** Source information **
[Start of Attachment]

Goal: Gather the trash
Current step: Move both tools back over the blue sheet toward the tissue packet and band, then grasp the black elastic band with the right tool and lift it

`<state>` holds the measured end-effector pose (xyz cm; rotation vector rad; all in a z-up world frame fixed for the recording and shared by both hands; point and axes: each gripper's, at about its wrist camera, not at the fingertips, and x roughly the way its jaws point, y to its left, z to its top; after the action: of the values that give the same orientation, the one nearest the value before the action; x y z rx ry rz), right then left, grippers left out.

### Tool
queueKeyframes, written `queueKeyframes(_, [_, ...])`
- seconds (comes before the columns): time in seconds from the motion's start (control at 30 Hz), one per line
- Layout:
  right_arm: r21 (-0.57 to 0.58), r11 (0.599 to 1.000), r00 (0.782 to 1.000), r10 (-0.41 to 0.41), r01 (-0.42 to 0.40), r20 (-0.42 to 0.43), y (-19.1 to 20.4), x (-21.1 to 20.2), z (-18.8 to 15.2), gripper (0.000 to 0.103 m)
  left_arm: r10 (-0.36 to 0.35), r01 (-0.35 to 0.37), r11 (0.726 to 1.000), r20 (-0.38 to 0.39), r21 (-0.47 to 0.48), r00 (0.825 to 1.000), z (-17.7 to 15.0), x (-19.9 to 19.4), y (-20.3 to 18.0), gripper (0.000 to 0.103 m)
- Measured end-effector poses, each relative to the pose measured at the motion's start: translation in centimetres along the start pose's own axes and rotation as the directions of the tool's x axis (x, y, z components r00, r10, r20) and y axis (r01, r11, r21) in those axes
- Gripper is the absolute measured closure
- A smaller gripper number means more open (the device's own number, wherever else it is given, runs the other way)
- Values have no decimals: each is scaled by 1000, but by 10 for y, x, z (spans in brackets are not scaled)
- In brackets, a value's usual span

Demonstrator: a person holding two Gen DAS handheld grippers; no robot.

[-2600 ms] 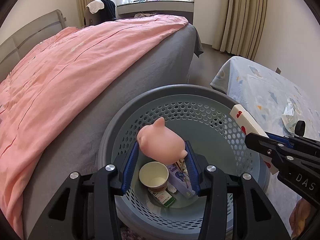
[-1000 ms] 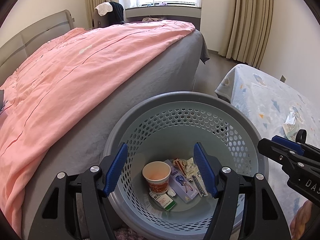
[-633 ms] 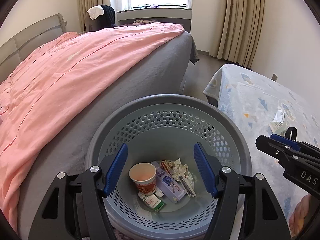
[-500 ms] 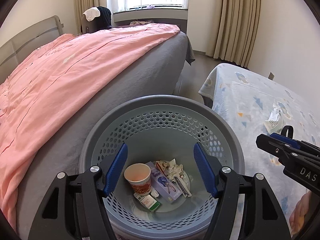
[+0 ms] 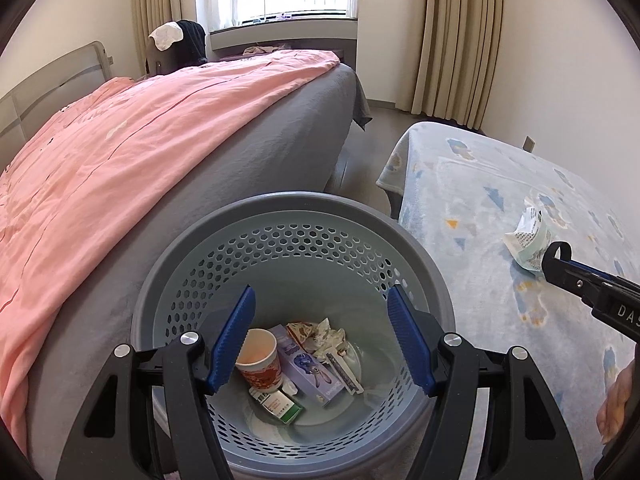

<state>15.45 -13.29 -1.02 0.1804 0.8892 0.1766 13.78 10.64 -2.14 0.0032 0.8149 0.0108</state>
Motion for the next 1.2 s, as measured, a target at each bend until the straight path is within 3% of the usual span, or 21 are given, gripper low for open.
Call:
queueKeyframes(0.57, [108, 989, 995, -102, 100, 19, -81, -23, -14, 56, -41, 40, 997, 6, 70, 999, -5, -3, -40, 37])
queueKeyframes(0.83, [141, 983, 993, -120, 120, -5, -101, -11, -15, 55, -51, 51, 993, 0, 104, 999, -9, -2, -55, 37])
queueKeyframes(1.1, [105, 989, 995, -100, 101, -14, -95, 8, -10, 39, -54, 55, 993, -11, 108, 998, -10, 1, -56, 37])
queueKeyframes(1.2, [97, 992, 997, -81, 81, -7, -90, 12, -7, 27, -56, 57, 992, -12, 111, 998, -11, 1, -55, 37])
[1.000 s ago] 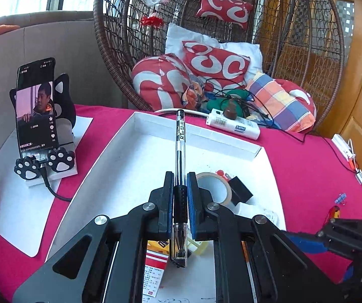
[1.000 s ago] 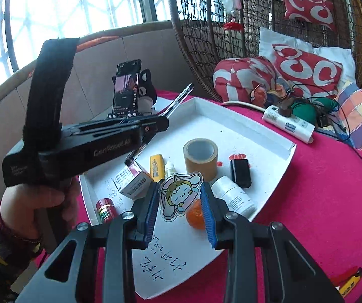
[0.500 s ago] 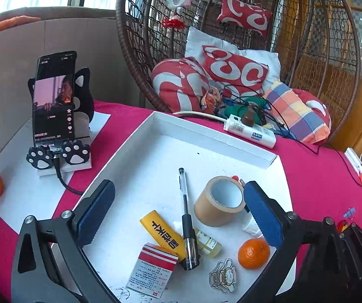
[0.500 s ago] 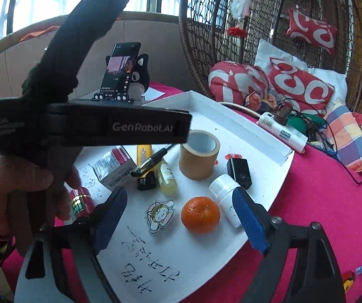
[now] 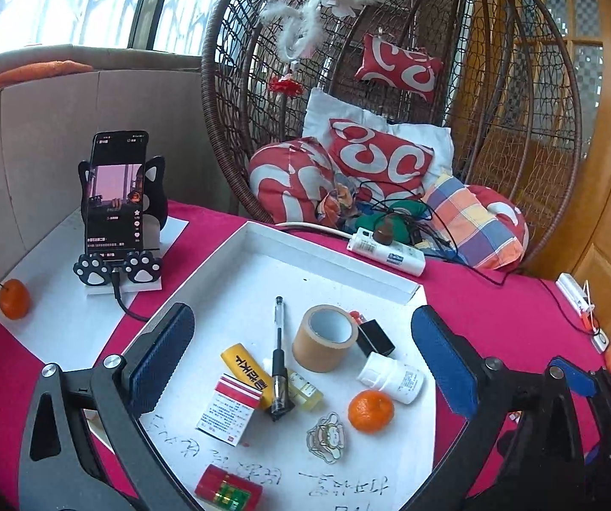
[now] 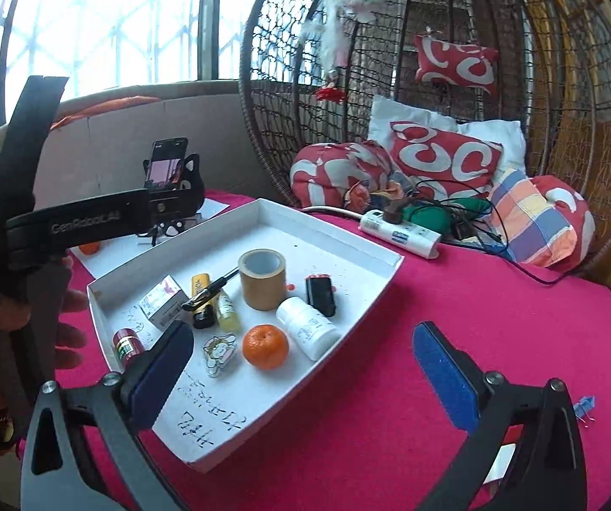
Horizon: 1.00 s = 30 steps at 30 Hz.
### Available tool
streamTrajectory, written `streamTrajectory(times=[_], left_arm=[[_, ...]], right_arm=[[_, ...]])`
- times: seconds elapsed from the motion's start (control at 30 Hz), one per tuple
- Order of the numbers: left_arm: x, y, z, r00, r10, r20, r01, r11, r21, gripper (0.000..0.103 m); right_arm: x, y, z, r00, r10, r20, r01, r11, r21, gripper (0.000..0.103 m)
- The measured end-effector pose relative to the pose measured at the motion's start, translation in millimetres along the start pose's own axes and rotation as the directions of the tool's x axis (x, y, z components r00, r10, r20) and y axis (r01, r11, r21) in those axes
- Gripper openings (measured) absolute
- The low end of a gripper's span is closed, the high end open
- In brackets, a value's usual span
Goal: Organize rigid objects
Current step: 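Move both grippers back toward the lighters and white plug adapter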
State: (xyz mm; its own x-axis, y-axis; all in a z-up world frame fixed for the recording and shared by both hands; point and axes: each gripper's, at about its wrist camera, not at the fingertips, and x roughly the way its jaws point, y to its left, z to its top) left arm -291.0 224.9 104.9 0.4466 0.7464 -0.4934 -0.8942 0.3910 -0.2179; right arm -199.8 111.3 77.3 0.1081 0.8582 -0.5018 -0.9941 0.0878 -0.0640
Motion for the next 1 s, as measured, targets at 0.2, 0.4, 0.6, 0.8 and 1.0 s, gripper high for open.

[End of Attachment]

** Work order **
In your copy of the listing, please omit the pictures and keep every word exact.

** Response below **
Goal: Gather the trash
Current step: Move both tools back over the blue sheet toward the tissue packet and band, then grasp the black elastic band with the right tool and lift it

`<state>` holds the measured end-effector pose (xyz cm; rotation vector rad; all in a z-up world frame fixed for the recording and shared by both hands; point and axes: each gripper's, at about its wrist camera, not at the fingertips, and x roughly the way its jaws point, y to its left, z to its top; after the action: of the values that give the same orientation, the one nearest the value before the action; x y z rx ry rz), right then left, grippers left out.

### Tool
queueKeyframes, written `queueKeyframes(_, [_, ...])`
- seconds (comes before the columns): time in seconds from the motion's start (control at 30 Hz), one per line
- Layout:
  right_arm: r21 (-0.57 to 0.58), r11 (0.599 to 1.000), r00 (0.782 to 1.000), r10 (-0.41 to 0.41), r01 (-0.42 to 0.40), r20 (-0.42 to 0.43), y (-19.1 to 20.4), x (-21.1 to 20.2), z (-18.8 to 15.2), gripper (0.000 to 0.103 m)
  left_arm: r10 (-0.36 to 0.35), r01 (-0.35 to 0.37), r11 (0.726 to 1.000), r20 (-0.38 to 0.39), r21 (-0.47 to 0.48), r00 (0.825 to 1.000), z (-17.7 to 15.0), x (-19.9 to 19.4), y (-20.3 to 18.0), gripper (0.000 to 0.103 m)
- Measured end-effector poses, each relative to the pose measured at the motion's start: translation in centimetres along the start pose's own axes and rotation as the directions of the tool's x axis (x, y, z components r00, r10, r20) and y axis (r01, r11, r21) in those axes
- Gripper is the absolute measured closure
- A smaller gripper number means more open (the device's own number, wherever else it is given, runs the other way)
- Values have no decimals: each is scaled by 1000, but by 10 for y, x, z (spans in brackets are not scaled)
- In brackets, a value's usual span

Demonstrator: a person holding two Gen DAS handheld grippers; no robot.

[-2600 ms] 
[-1000 ms] 
[-633 ms] 
[-500 ms] 
[+0 ms] 

<state>15.45 -13.29 -1.02 0.1804 0.8892 0.1766 13.78 10.64 -2.14 0.0032 0.8149 0.0108</state>
Motion for the next 1.2 s, as measured, a target at each bend until the straight path is within 3% of the usual span, or 21 are given, gripper low for open.
Call:
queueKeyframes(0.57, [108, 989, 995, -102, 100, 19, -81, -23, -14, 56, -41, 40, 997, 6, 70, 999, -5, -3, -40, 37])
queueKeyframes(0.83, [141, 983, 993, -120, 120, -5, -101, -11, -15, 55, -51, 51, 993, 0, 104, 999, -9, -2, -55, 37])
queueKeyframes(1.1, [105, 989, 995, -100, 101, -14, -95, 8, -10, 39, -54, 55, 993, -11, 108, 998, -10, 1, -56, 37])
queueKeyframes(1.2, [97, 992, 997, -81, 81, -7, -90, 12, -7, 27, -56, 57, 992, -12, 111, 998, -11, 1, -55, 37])
[1.000 s ago] 
[1.000 s ago] 
[0.500 s ago] 
[0.500 s ago] 
[now] 
[now] 
Horizon: 1.00 s = 30 steps at 30 Hz.
### Available tool
streamTrajectory, written `streamTrajectory(times=[_], left_arm=[[_, ...]], right_arm=[[_, ...]])`
- times: seconds elapsed from the motion's start (control at 30 Hz), one per tuple
- Order of the numbers: left_arm: x, y, z, r00, r10, r20, r01, r11, r21, gripper (0.000..0.103 m); right_arm: x, y, z, r00, r10, r20, r01, r11, r21, gripper (0.000..0.103 m)
- The measured end-effector pose relative to the pose measured at the motion's start, translation in millimetres along the start pose's own axes and rotation as the directions of the tool's x axis (x, y, z components r00, r10, r20) and y axis (r01, r11, r21) in those axes
- Gripper openings (measured) absolute
- The low end of a gripper's span is closed, the high end open
- In brackets, a value's usual span
Goal: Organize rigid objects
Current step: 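Move both grippers back toward the lighters and white plug adapter
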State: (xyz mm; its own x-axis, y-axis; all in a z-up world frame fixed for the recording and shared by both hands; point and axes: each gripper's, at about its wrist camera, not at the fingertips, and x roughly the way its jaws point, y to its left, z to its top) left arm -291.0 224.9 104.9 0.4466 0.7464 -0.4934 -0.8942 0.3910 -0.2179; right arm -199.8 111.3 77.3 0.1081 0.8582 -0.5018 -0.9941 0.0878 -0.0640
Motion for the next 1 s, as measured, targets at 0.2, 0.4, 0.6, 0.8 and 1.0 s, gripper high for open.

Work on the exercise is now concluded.